October 2, 2015

an unexpected event


Endless to-do lists. Homework assignments. Classes. 

House projects. Unpacking. A new area.

These are the things filling our lives these days. Busyness all around.

Then the unexpected. 

A stomach ache. My husband thought it was the result of low sleep (due to canoe trip with took with fellow students last weekend and other guests we had for a night) and figured it'd soon pass. But as Tuesday went on it continued to get worse with the addition of fever. Shortly after lunch, he about passed out when standing up. Not good. And then we began to think of appendicitis. Was this it? 

A few hours later we decided it would be best to at least check it out. It was getting very severe and seemed to have passed beyond a normal virus. 

The to-dos were forgotten. I was suddenly in the ER with a very sick and hurting man. Oh how hard it was to see my dear husband so worn, so hurting. Now I had to make decisions and choose what was best. Finally after a few hours we got the verdict: acute appendicitis. 
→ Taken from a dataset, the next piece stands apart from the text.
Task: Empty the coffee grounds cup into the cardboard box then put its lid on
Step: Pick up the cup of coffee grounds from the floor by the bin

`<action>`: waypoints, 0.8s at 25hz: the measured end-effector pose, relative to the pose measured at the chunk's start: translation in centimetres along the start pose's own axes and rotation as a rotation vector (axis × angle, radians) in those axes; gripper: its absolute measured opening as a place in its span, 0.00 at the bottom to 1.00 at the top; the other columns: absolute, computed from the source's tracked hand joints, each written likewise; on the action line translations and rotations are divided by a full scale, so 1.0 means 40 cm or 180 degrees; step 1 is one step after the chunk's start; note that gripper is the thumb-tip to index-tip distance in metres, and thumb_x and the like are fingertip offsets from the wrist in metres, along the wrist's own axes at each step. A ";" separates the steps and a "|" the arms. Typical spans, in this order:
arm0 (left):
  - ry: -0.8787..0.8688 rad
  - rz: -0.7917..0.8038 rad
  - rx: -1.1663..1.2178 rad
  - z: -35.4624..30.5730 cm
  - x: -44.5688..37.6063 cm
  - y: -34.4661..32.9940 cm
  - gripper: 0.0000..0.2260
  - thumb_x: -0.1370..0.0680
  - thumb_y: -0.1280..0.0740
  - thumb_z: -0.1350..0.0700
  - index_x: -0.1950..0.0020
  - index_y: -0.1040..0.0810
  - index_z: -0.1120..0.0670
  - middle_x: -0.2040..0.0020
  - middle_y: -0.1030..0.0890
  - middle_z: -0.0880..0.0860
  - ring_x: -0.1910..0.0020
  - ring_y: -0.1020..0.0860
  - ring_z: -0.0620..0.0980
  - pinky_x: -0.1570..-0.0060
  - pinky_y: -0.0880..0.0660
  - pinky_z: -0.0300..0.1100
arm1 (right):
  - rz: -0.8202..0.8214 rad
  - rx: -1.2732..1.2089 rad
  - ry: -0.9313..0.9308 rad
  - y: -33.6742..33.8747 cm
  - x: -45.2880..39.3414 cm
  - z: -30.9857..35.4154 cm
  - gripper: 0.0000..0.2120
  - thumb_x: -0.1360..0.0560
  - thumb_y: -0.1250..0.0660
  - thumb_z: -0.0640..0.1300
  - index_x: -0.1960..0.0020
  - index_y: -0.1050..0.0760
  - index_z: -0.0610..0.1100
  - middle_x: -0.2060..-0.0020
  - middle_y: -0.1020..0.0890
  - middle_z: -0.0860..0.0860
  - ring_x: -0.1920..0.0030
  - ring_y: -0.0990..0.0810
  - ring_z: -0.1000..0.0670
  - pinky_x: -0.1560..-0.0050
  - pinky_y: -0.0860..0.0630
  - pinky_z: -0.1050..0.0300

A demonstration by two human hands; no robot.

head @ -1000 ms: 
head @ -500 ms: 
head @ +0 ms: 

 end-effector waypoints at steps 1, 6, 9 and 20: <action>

After a heart wrenching, long, night by my husband's side watching him suffer, he went safely through surgery. So many emotions raced through my mind. It was relief when he was finally able to go in, knowing that the chances of it bursting were high.

God's grace has been so good through this time. Grace sustaining us through the fear, the questions, the decisions. The grace to go ahead and go in. And now the grace for us to trust for the twists this has made in the school semester.


{the next day at home}

With a much more grateful heart, I made coffee at home. Savoring being with my husband. Even though he was groggy and in pain, he was with me. He is okay. I can kiss him. I can be with him. And today I can hug him. I know in reality it was minor compared to what so many go through but it still causes you to stop and take a breath.

Then this month we've seen new friends have to walk through the death of two loved ones. It's painful. Don't take life for granted. Kiss the one you love. Give those hugs, that time and love.